EXERCISE DATA

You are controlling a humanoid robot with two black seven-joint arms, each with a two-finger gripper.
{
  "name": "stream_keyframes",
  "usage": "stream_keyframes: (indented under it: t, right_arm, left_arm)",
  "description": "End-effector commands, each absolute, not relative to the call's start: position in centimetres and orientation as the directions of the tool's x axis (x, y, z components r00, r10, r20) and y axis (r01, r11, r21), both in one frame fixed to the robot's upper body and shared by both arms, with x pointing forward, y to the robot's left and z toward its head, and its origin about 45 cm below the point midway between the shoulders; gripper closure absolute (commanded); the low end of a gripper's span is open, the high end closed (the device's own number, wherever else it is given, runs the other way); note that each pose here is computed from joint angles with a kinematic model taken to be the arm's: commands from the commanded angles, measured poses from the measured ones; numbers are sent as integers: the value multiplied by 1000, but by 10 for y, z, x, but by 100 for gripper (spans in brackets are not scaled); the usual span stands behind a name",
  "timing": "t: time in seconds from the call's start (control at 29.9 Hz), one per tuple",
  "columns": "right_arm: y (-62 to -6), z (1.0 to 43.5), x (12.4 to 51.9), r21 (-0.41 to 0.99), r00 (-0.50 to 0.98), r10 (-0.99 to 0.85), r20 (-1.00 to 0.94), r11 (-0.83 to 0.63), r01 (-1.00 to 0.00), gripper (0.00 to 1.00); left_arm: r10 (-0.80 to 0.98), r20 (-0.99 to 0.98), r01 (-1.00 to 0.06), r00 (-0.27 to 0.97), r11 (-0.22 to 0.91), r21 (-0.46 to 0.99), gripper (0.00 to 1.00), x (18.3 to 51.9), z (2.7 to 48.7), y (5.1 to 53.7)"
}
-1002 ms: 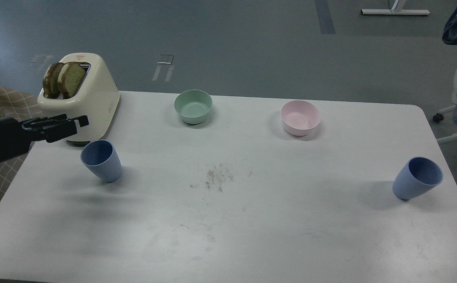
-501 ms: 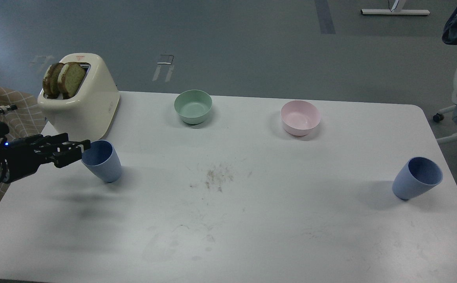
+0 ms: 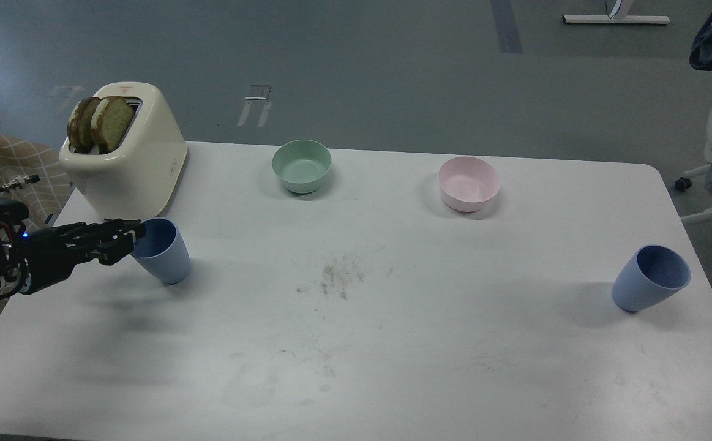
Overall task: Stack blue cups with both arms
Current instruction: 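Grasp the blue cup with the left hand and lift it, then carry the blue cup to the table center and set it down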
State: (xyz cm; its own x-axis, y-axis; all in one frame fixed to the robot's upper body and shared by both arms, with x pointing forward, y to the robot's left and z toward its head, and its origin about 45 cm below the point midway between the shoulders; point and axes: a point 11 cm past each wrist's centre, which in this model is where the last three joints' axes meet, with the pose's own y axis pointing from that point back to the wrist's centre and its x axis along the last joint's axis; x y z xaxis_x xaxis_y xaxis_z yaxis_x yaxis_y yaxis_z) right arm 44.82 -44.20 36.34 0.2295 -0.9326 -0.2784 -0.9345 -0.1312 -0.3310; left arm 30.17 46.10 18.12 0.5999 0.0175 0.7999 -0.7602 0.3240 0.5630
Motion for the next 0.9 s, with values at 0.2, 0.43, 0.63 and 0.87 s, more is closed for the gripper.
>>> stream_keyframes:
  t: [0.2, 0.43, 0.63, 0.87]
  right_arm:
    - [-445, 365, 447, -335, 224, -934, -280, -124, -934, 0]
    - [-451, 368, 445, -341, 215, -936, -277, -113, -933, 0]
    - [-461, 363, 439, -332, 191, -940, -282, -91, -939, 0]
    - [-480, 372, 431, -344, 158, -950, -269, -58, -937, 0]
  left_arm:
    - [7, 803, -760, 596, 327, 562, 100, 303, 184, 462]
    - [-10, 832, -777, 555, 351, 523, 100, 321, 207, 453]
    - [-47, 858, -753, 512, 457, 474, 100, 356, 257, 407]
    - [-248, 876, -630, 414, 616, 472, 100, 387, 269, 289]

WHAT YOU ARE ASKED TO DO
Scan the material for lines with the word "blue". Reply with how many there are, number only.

ANSWER BOX
2